Aku hanya bisa menggeleng, dan bertanya "kenapa?" aku kagum dengan cara Emily meloncat pembicaraan satu ke lainnya dan membuatku bertanya sesuai dengan yang diinginkannya.

"Aku tidak akan mengatakannya padamu," jawabnya membuatku sedikit cemberut, tapi dia melanjutkan,"tapi, aku akan menunjukkannya padamu," senyumnya melebar karena bangga seperti seorang anak TK yang memiliki benda menarik yang ingin dipamerkan.

"Kapan kau akan menunjukkannya?" tanyaku karena tak sabar.

"Nanti malam." jawabnya pendek dengan senyum jahil.

Tanganku di tarik tanpa sempat aku bertanya 'apa boleh kita keluar malam', tapi dari senyum jahil itu dia menunjukkan bahwa dia sudah punya rencana. Kami bermain-main di sekitar danau, dia menunjukkanku beberapa tempat yang bagus buat memancing, sungai yang cocok untuk berenang, dan padang rumput yang cukup luas untuk piknik, tapi siapa yag ingin berpiknik di cuaca sedingin ini, pikirku.

Kegiatan berkelilig itu ternyata membuatku sangat capek. Saat makan siang Emily sudah menyiapkan sandwich dan air mineral di tas kecilnya.

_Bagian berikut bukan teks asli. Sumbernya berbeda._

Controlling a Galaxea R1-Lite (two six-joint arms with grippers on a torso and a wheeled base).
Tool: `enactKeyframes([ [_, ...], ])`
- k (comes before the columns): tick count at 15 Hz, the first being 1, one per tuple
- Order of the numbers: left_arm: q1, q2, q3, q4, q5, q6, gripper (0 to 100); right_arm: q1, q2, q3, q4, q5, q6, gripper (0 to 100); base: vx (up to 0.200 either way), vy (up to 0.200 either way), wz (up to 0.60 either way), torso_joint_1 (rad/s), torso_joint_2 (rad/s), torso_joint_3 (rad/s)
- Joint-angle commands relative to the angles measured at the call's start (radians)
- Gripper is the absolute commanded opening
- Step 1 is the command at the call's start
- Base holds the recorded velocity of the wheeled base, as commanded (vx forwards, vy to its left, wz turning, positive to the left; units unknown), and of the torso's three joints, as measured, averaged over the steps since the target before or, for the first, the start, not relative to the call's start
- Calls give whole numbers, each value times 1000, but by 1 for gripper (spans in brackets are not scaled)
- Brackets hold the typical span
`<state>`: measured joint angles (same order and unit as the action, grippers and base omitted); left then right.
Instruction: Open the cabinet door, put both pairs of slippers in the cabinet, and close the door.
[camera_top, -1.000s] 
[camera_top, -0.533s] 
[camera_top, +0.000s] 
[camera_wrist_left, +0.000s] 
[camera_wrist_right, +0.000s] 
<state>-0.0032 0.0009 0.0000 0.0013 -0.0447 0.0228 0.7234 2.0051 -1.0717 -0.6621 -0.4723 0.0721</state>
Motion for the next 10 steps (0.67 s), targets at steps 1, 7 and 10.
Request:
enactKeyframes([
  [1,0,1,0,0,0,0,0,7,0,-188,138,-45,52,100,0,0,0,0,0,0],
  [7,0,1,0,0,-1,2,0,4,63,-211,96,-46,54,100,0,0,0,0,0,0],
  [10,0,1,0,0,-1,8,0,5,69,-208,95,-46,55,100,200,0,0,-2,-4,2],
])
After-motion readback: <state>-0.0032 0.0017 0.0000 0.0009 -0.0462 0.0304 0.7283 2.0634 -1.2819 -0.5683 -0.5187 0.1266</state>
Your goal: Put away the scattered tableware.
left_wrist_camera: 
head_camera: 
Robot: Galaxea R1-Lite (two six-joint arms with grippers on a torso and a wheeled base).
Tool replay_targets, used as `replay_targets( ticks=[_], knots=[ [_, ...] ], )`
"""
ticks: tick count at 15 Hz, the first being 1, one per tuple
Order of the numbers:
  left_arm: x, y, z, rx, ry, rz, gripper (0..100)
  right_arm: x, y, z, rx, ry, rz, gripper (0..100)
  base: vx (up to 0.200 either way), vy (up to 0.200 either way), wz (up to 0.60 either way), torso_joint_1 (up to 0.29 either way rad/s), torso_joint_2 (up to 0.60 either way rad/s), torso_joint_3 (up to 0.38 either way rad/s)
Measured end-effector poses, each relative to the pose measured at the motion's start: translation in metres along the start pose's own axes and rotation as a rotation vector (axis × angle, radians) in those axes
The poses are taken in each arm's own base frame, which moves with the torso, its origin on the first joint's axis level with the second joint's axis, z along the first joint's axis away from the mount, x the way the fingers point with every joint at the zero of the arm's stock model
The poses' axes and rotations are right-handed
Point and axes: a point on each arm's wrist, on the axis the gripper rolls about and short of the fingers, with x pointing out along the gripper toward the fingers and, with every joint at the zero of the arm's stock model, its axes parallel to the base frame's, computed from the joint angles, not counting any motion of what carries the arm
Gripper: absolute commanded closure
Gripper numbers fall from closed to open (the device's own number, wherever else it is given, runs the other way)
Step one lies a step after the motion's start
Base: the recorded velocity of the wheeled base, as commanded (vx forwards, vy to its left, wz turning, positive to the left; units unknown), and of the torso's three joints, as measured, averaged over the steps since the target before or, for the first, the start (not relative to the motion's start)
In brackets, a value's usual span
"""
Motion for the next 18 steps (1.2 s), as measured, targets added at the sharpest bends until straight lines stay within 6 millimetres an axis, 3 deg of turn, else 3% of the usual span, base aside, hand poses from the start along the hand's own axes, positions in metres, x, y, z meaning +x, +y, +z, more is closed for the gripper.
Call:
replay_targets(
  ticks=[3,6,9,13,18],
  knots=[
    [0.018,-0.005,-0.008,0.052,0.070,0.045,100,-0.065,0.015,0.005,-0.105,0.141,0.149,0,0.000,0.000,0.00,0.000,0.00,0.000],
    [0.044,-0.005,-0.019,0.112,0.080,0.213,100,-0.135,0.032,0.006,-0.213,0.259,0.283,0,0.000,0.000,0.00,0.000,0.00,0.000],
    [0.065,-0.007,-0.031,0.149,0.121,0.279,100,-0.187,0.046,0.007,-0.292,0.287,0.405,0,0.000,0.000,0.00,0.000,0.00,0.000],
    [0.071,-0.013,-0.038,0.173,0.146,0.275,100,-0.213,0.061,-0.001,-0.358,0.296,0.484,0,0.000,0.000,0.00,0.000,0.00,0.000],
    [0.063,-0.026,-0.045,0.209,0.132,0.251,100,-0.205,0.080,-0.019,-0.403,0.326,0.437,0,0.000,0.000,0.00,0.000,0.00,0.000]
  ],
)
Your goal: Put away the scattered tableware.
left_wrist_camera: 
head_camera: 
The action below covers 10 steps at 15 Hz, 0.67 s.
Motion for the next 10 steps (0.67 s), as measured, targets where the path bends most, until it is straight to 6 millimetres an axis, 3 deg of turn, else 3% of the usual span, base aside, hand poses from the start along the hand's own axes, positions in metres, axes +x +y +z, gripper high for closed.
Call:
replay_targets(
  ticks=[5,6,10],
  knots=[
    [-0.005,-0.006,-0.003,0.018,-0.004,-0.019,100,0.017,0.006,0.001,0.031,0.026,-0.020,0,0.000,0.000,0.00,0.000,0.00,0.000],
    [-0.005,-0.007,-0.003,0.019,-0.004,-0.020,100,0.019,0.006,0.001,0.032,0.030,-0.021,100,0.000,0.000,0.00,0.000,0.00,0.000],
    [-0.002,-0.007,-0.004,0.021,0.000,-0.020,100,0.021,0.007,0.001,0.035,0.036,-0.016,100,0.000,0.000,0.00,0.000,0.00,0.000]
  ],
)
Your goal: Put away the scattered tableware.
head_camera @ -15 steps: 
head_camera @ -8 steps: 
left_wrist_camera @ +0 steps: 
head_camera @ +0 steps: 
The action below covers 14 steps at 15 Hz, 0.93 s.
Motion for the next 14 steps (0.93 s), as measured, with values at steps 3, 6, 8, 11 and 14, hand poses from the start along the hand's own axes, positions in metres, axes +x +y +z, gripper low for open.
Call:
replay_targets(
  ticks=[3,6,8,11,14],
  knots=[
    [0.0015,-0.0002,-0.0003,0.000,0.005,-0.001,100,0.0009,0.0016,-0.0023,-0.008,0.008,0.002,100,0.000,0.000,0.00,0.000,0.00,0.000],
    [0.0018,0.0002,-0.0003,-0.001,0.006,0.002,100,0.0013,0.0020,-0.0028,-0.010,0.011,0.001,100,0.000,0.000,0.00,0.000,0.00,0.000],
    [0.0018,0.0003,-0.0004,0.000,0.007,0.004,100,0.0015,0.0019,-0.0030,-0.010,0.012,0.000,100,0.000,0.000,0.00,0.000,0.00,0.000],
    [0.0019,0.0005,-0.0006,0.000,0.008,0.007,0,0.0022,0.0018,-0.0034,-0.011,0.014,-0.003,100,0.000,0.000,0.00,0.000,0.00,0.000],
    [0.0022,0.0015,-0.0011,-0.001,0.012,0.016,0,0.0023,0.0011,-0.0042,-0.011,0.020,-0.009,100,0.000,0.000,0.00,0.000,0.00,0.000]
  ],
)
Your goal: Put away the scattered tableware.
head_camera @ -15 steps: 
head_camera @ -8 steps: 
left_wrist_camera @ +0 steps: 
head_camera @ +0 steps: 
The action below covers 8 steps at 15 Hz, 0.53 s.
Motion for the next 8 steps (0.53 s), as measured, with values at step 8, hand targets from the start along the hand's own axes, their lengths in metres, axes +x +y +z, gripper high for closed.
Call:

Lalu kami kembali bermain di padang rumput itu, aku rasa, aku akan menggugurkan pikiranku tentang 'tidak akan ada orang yang ingin berpikinik di tempat ini'. Sore menjelang gelap kita sampai di rumah dan langsung menuju dapur untuk makan malam, kemudian mandi dan aku langsung tertidur tanpa sempat mengeluarkan barangku dari koper. Aku terlalu capek.

Aku masih merasa hanya tertidur selama dua jam, tapi suara Emily yang lirih dan guncangan yang kurasakan membangunkanku. Aku membuka mataku dengan malas.

"Cheryl! Cheryl! Bagun!Ayo!" Bisiknya ditelingaku.

"Hmmm, baiklah." jawabku malas. Dan melihat ke arah jam yang menunjukkan jam 10 malam. "Ah, ini sudah jam 10, bagaimana kalau besok jam 7 malam saja?" tawarku padanya.

Sontak dia menolak,"Kau takkan melihat apapun di jam itu. Pada jam-jam ini adalah waktu yang tepat utuk memperlihatkan hal bagus padamu."

Dengan ditarik-tarik, aku bangun dengan adegan slow motion, Emily membantuku memakai pakaian hangat, dan menarik tanganku pelan, menuntunku melewati jalan setapak yang kami lewati tadi siang dengan senter kecil di tangan kanannya.

Lalu kami sampai di tepi danau tempat dia menceritaka legenda danau ini dan dengan cepat aku melebarkan mataku, tak lagi mengantuk.